▶ _EXERCISE REQUIREMENTS_:
Scan the material below for the word "positions", then copy every line in which it appears.

▶ _THE INPUT_:
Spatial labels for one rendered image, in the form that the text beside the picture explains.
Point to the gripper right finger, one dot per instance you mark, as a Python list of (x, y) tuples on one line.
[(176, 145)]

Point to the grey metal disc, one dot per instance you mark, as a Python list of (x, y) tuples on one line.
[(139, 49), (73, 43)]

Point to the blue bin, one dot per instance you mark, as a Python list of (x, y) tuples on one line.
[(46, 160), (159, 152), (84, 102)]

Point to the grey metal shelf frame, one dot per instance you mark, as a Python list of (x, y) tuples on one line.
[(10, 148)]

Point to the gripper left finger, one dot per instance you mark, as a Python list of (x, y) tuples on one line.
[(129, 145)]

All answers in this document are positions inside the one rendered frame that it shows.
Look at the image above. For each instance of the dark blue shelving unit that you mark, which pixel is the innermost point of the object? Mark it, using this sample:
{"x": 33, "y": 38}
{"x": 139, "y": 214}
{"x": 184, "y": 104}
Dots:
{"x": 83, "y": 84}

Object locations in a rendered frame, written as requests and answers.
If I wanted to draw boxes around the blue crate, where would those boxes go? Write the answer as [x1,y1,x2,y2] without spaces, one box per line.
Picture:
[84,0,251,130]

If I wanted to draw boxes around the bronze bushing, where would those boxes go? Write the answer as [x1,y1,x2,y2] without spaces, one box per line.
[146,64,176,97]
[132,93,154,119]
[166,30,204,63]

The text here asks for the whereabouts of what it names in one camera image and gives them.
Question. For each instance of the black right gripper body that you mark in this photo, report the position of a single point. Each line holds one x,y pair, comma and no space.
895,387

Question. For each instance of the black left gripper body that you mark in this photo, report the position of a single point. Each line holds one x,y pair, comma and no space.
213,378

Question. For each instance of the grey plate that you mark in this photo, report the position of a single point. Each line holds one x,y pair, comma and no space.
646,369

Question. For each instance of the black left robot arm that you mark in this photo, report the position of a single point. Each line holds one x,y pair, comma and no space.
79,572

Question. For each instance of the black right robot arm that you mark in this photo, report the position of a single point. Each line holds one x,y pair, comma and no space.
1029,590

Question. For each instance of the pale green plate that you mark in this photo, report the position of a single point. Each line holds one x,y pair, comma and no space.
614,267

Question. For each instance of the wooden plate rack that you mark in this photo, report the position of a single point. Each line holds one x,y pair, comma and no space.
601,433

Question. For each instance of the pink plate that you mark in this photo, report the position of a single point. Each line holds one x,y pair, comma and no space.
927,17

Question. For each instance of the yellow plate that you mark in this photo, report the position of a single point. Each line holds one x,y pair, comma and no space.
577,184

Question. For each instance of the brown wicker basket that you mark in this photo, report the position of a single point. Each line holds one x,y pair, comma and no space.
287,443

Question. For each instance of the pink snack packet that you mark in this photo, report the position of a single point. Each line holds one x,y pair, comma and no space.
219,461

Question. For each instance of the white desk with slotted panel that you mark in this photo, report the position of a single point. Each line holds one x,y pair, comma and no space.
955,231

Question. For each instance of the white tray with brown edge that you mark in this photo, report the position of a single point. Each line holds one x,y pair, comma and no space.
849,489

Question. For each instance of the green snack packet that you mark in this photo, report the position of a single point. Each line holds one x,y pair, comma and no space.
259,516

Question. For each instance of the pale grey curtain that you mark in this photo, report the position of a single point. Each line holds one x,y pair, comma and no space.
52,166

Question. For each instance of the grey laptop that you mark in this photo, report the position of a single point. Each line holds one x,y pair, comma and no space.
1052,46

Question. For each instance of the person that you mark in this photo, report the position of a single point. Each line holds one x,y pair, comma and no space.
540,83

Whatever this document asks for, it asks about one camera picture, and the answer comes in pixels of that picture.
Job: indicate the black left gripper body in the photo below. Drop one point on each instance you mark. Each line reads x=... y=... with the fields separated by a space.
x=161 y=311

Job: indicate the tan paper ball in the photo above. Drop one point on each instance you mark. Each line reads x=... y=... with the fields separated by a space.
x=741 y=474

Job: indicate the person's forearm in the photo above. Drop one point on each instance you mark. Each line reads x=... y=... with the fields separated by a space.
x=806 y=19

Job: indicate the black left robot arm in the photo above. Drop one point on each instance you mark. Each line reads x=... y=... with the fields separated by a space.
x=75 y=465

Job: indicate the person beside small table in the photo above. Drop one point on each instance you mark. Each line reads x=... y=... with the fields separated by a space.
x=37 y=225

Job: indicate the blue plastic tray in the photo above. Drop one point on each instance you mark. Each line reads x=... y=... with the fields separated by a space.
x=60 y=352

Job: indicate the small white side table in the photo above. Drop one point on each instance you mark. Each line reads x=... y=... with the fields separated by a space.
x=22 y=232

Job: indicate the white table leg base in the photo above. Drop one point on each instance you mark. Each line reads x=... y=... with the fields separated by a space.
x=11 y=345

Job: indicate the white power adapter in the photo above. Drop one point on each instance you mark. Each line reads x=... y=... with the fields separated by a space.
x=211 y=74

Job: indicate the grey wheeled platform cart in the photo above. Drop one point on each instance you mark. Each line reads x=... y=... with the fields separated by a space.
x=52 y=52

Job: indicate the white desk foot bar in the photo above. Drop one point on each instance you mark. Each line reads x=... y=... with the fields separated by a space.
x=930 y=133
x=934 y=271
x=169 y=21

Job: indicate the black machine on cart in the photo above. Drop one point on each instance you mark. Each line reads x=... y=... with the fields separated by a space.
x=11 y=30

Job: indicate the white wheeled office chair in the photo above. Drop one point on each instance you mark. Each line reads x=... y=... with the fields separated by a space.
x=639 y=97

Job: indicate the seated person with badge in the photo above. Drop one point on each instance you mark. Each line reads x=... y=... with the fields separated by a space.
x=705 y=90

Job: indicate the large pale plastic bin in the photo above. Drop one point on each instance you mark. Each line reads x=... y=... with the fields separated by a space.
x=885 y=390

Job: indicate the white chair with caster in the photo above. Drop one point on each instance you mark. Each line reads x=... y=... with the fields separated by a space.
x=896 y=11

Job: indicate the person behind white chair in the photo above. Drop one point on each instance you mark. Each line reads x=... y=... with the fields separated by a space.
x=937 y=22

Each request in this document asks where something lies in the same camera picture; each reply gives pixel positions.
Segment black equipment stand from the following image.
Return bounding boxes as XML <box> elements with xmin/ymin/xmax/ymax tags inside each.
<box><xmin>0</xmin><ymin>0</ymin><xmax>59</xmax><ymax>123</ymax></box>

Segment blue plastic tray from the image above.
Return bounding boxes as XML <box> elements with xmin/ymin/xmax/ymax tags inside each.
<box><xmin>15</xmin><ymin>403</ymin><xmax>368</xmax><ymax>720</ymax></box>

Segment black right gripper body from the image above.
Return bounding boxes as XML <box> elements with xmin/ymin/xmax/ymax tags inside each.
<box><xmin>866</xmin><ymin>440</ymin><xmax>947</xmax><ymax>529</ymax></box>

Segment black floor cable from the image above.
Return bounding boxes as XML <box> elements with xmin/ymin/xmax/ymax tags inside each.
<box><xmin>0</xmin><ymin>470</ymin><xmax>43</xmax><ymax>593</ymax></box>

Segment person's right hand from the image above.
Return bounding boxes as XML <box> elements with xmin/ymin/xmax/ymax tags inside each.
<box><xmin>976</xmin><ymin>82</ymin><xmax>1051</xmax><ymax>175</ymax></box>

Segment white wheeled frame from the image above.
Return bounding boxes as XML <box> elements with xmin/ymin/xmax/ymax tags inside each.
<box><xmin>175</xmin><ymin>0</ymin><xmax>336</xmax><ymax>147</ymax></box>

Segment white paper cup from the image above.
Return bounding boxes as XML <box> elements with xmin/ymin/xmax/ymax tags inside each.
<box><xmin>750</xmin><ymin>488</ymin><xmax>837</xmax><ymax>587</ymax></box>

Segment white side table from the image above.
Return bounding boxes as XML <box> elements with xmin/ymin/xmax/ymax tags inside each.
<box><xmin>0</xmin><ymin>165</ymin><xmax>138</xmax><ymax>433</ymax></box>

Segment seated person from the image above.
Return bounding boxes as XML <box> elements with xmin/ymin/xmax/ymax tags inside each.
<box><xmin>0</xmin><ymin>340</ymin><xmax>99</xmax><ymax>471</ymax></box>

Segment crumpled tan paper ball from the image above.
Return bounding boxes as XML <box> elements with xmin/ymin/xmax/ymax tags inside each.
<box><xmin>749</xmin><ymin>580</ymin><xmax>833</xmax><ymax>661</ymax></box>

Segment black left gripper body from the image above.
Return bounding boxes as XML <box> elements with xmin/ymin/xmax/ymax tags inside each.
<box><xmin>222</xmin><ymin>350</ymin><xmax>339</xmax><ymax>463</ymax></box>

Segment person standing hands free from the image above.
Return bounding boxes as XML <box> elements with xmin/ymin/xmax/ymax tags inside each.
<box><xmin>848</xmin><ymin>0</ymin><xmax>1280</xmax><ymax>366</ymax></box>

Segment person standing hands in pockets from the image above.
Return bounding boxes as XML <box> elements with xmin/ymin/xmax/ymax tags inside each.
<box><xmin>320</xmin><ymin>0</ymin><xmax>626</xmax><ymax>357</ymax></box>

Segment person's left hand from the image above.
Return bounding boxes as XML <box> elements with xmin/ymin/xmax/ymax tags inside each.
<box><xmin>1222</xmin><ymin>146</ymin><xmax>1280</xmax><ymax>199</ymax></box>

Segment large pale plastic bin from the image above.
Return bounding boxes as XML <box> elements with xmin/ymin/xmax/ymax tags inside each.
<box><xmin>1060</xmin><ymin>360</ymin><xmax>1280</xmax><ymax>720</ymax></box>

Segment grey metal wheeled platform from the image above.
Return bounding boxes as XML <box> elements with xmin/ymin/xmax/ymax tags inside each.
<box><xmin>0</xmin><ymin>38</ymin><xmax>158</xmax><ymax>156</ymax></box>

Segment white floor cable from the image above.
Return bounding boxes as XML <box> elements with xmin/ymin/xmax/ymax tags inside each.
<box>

▶ _TASK RESPONSE_:
All answers in this document are positions inside the one rendered frame that it shows.
Each request in this document asks where something lies in the same camera picture; each reply gives pixel positions.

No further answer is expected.